Strategie der Spannung

Von Nick Brauns

Vor 40 Jahren, am 1. Mai 1977, versammelte sich eine halbe Million Menschen auf dem Istanbuler Taksim-Platz. Es war die größte Arbeiterkundgebung in der Geschichte der Türkei. Aufgerufen hatte die Konföderation der Revolutionären Arbeitergewerkschaften DISK, deren Führung von der illegalen Kommunistischen Partei der Türkei dominiert wurde. Direkt nach der Rede des DISK-Vorsitzenden Kemal Türkler eröffneten Scharfschützen aus dem Intercontinental-Hotel mit automatischen Gewehren das Feuer. Panzer rasten in die Menge. Am Ende lagen drei Dutzend Tote auf dem Platz, einige erschossen, die meisten von ihnen jedoch von der panisch flüchtenden Menschenmenge zu Tode getrampelt.

»Die Konterguerilla hat eine Offensive begonnen und ist in die Vorfälle vom 1. Mai verwickelt«, warnte der sozialdemokratische Premier Bülent Ecevit. Zeugen bestätigten, dass in den Tagen vor dem 1. Mai mehrere Stockwerke des Intercontinental-Hotels unter Polizeischutz gestellt und von »Amerikanern« bezogen worden waren. 1978 wurden Dokumente bekannt, die belegten, dass der US-Geheimdienst CIA gemeinsam mit dem türkischen Geheimdienst und den faschistischen »Grauen Wölfen« eine Kontergue­rilla gegen die starke Linke sowie zur Einschüchterung der Bevölkerung aufgebaut hatte. Dieses unter Leitung des türkischen Generalstabschefs Kenan Evren stehende »Amt für Spezialkriegsführung« war der türkische Ableger der NATO-Geheimtruppe »Gladio«.
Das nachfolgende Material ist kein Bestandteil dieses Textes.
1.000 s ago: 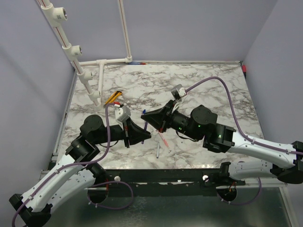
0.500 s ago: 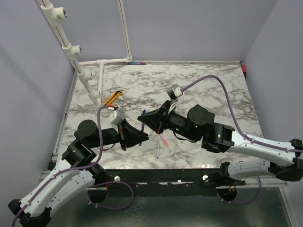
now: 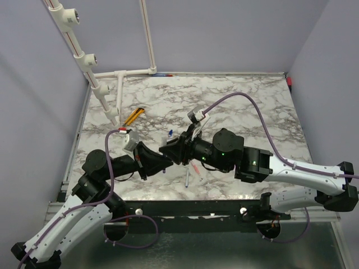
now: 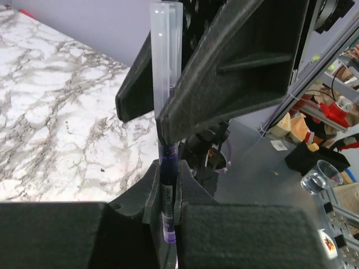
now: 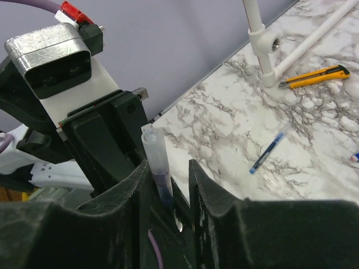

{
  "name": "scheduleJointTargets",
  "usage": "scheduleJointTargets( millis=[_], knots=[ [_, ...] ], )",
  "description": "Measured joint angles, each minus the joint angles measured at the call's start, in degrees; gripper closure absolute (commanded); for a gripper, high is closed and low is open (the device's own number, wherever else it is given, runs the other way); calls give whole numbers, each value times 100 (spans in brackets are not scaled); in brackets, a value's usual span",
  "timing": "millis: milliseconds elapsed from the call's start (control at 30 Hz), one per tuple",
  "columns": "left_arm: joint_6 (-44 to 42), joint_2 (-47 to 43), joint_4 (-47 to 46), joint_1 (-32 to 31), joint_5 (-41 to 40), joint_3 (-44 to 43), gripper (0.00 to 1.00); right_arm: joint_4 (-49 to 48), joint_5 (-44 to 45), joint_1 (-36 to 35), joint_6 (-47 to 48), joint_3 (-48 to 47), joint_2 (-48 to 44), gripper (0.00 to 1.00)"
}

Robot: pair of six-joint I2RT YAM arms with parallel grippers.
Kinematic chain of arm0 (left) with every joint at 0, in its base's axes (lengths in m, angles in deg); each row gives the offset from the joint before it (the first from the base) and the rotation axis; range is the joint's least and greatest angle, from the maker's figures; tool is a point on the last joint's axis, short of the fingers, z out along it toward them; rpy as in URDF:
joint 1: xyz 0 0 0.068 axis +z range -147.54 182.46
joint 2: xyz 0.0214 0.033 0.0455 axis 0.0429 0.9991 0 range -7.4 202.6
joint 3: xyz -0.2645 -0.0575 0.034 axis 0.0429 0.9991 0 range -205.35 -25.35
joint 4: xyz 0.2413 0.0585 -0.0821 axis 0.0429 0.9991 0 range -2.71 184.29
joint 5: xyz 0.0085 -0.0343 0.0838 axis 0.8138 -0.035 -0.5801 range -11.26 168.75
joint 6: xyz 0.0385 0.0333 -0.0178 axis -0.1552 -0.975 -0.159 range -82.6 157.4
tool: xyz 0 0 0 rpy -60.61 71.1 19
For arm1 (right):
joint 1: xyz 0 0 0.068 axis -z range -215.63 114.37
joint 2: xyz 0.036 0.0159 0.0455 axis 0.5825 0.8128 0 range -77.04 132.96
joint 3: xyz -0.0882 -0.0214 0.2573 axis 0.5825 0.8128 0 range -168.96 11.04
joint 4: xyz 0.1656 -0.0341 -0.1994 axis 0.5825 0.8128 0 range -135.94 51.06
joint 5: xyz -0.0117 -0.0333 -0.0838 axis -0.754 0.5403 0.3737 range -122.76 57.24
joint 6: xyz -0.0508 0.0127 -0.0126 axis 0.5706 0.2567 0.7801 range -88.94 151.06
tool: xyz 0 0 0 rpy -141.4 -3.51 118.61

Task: Insert the pens into the pen caps

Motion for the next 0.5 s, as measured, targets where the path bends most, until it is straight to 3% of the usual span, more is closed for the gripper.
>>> scheduleJointTargets(
  millis=[500],
  knots=[
    [197, -199, -79, 22, -455, 262, 100, 313, 1414, -52, 260, -448, -90, 46]
  ],
)
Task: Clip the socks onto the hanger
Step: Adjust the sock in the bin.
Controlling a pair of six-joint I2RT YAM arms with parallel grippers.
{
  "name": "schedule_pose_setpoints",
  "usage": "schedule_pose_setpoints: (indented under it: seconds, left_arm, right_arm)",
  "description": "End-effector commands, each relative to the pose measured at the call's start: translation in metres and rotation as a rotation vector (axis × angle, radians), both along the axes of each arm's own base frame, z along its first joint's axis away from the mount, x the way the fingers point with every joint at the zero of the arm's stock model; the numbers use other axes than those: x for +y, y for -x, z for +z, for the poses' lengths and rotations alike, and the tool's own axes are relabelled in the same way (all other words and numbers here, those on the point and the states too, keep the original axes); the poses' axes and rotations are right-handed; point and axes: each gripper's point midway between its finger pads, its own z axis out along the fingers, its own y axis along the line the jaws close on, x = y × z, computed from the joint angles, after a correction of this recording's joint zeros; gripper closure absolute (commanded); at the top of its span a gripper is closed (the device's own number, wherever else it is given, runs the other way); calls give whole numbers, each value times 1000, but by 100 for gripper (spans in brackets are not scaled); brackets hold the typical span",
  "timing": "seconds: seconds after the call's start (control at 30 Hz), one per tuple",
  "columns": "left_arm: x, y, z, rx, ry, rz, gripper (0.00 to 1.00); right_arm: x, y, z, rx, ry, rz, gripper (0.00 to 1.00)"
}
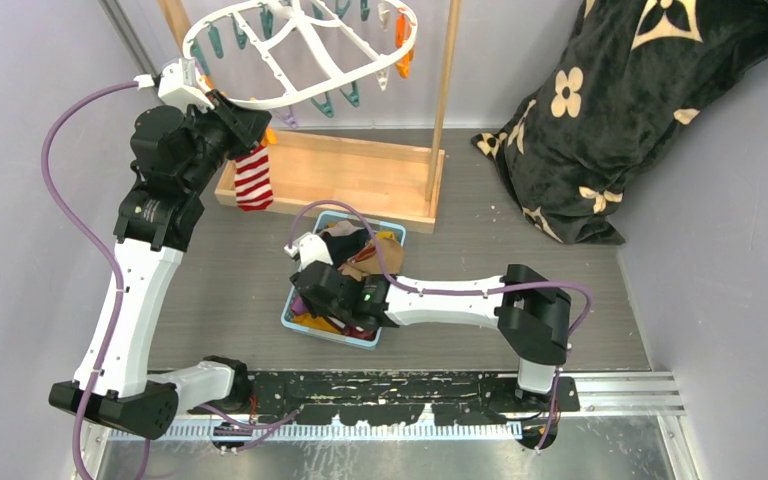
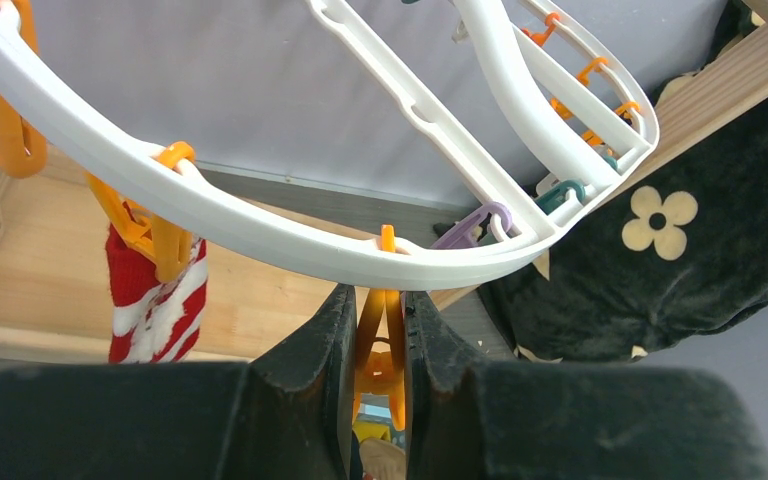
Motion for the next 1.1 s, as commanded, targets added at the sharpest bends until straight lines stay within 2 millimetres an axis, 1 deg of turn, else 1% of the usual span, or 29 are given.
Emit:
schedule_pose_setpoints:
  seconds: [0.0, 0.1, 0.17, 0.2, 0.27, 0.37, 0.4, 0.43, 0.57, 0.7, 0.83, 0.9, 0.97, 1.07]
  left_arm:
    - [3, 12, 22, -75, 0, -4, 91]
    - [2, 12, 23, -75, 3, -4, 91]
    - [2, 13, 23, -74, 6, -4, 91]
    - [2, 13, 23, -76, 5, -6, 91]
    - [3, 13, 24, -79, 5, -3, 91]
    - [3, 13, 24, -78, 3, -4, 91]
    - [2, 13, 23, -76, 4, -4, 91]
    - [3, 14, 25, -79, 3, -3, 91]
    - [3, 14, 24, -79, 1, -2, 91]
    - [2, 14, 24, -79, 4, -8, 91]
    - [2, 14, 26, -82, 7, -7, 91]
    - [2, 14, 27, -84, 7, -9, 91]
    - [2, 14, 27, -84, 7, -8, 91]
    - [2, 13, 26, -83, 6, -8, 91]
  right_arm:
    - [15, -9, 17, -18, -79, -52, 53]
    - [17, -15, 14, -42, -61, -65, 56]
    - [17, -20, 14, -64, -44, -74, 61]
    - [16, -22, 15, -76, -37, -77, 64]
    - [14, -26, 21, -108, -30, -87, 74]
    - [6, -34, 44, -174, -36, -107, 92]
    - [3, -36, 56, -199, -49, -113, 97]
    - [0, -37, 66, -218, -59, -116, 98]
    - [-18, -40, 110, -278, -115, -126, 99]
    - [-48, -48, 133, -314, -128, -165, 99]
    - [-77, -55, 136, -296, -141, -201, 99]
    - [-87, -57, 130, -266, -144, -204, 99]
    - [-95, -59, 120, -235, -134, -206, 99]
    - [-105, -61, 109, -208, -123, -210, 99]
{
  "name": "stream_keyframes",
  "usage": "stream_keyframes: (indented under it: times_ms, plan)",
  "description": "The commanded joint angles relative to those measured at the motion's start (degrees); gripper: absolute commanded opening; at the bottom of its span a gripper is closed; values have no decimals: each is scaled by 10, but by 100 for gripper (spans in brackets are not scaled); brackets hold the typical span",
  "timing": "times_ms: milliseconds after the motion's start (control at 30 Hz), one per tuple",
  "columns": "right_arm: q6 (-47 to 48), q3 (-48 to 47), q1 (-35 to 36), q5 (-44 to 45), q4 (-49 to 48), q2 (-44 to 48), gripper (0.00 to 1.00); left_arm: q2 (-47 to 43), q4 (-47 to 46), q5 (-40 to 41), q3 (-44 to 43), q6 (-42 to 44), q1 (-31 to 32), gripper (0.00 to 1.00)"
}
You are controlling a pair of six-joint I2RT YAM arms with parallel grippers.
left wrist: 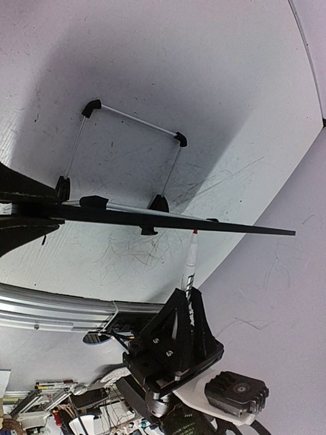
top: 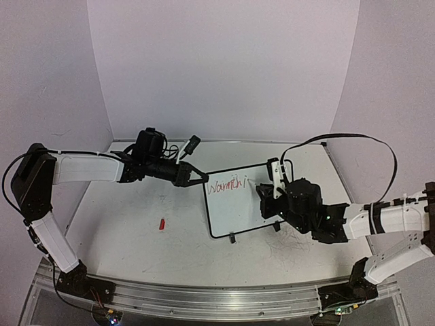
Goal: Write a sentence on the whiteboard
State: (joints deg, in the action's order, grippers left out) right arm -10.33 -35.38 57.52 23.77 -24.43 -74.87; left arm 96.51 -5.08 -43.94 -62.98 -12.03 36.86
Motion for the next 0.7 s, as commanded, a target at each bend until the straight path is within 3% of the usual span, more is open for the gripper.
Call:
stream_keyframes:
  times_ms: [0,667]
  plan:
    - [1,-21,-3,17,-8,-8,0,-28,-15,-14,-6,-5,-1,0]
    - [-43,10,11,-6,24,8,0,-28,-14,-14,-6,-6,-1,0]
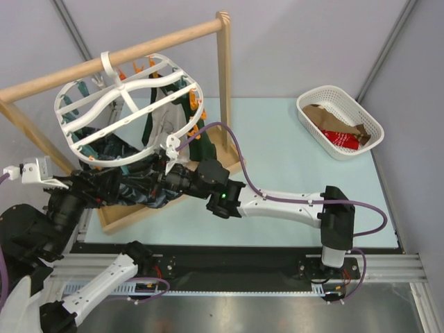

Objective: Clip the socks to the hanger
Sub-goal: Open the clamp at the hanger.

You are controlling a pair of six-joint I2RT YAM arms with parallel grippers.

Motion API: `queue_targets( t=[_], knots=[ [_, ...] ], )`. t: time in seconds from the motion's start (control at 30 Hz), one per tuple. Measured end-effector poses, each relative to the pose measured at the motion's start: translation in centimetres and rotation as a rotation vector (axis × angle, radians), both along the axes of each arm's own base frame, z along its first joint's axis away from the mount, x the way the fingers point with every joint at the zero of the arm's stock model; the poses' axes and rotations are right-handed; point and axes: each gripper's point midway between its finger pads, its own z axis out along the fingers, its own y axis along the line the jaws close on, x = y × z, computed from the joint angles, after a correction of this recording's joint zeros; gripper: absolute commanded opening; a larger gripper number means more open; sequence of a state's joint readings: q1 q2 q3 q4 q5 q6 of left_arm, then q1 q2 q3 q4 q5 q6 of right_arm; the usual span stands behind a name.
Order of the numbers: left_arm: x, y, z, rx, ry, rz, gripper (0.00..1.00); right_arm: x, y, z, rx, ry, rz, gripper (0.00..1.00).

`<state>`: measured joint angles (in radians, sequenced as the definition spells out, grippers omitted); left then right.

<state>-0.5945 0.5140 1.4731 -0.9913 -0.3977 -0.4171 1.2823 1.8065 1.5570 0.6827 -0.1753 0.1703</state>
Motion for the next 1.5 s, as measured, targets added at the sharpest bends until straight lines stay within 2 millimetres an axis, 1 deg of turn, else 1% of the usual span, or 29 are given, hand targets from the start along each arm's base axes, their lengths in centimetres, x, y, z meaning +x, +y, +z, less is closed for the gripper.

Der »blutige 1. Mai« war der Auftakt einer »Strategie der Spannung«, die mit bürgerkriegsähnlichen Auseinandersetzungen zwischen Faschisten und radikalen Linken sowie Pogromen gegen Aleviten Ende der 1970er Jahre den Weg zum Militärputsch am 12. September 1980 bereitete. Das Taksim-Massaker wurde gerichtlich niemals aufgeklärt, Beweismittel verschwanden, die Ermittlungsakten schließlich wegen Verjährung geschlossen.

Einer Strategie der Spannung mit Anschlägen gegen Linke und einer Wiederentfesselung des Krieges gegen die Kurden bediente sich auch Recep Tayyip Erdogan bei der Errichtung seiner Präsidialdiktatur. Zum 40. Jahrestag des »blutigen 1. Mai« bleibt der symbolträchtige Taksim für Kundgebungen gesperrt.

Trotz ihrer derzeitigen Schwäche kommt der Arbeiterbewegung eine Schlüsselrolle im Widerstand gegen Erdogans Regime zu. Denn dessen Achillesferse ist angesichts der am Boden liegenden Ökonomie die jenseits ethnischer, religiöser und kultureller Spaltlinien in der Türkei verlaufende soziale Frage.